The Festival Theatre lies 1,500 meters north of the city's North Gate and overlooks the Birketein ("Two Pools") Reservoir. The theatre, which seats 1,000, seems to have been used for religious festivals, some of which may have included risque performances by naked women.
Church of Bishop Isaiah
Built by the ruler whose name it bears, this church was completed in 559 AD, and was used until the 747 earthquake which leveled much of Jerash. Built in typical Byzantine style, the church has a central nave, two flanking aisles and mosaic floors that featured geometric, floral and fauna patterns, as well as portraits. Most of the human and animal figures in the mosaics, which have been reburied since their discovery, were defaced in the eighth and ninth centuries.
More than a dozen Byzantine churches have been excavated at Jerash, and others certainly remain to be "discovered." Most were built during the fifth and sixth centuries AD, and used materials taken from old Hellenistic and Roman structures. Many of the beautiful mosaic floors have been reburied to protect them, but some are on display here and in Amman.
Measuring 245 meters by 51 meters, this facility could hold 15,000 people, making it by far the largest sports and entertainment site in Jerash. Scholars have not been able to pinpoint its construction date; indeed, they are unsure whether it was ever completed and used.
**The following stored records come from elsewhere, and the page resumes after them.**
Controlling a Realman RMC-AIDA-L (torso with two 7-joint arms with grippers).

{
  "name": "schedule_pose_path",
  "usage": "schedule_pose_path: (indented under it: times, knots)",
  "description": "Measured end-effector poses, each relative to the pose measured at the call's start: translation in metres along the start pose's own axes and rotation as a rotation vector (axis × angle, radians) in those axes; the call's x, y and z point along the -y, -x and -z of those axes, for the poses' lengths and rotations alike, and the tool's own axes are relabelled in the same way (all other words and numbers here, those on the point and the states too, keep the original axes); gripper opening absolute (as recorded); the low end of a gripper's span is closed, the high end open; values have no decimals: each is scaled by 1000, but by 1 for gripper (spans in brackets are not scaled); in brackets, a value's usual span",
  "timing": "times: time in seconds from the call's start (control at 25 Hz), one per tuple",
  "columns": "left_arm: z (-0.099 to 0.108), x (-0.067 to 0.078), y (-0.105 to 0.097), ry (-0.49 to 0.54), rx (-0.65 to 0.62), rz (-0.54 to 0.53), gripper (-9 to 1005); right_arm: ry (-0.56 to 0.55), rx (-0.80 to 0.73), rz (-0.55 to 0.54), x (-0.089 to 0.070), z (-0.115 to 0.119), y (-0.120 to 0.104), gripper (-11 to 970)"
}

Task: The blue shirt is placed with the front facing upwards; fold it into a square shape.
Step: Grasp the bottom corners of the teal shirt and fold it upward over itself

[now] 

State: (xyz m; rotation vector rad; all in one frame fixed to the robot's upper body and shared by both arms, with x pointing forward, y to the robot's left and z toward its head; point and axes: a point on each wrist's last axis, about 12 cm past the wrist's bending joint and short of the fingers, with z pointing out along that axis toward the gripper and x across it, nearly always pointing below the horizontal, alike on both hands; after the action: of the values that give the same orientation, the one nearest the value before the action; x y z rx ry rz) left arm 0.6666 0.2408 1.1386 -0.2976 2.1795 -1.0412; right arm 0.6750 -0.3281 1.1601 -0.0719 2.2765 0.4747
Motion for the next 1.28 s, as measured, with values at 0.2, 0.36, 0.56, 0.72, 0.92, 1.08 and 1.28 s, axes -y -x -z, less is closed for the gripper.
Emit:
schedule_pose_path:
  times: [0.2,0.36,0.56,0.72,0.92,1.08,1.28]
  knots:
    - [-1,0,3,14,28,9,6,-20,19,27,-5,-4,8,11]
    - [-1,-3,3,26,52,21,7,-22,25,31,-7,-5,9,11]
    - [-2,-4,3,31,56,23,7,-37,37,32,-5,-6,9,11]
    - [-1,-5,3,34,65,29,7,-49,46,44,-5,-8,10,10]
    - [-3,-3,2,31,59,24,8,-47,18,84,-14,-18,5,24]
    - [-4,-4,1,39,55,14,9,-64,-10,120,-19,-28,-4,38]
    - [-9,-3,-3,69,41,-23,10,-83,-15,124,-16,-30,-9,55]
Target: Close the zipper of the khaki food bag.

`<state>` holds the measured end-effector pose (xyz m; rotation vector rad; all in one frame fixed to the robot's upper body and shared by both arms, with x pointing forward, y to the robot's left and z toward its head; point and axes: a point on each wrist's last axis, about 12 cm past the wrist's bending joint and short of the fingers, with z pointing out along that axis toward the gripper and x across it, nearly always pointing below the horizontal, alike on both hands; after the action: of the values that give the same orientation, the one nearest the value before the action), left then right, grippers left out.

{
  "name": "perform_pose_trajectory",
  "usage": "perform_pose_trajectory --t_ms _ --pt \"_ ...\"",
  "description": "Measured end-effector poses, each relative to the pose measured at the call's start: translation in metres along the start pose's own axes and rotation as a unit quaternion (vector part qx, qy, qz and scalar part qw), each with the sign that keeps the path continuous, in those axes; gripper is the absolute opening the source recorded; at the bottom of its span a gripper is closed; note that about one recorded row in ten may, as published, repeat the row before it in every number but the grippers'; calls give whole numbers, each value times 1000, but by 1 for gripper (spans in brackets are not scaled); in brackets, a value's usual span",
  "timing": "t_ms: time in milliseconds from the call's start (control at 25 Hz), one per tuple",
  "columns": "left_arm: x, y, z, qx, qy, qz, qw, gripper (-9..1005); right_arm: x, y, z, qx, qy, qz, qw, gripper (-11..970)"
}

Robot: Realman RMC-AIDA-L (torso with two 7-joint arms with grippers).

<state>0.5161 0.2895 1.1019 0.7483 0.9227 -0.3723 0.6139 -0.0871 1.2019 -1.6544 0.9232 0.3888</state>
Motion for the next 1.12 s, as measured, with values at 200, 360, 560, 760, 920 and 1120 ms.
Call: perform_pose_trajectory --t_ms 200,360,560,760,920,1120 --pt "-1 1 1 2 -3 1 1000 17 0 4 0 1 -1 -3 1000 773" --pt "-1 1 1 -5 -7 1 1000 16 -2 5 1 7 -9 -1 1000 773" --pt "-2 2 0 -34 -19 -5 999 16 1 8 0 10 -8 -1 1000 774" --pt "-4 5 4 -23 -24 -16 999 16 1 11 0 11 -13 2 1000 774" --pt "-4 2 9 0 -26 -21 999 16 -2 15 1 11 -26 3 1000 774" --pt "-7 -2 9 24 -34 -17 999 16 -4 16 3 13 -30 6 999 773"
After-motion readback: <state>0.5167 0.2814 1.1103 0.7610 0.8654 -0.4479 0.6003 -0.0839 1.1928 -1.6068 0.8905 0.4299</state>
Located beyond Hadrian's Arch but outside the city walls, the Hippodrome is surrounded by a Roman-Byzantine cemetery that has many rock-cut tombs where residents were buried.
Ancient Jerash's main thoroughfare, the Cardo, extends 800 meters north from the edge of the Oval Plaza. Its Corinthian columns date from the second century AD. At the far north extreme, the Cardo is narrower and is bordered by the Ionic colonnade that was built along the entire length in the first century AD. The Cardo, which was the focal point of the ancient city, was in itself a miracle of engineering, with an advanced sewer system running beneath its entire length. The road's large stones bear evidence of the Roman chariots that rode along it every day.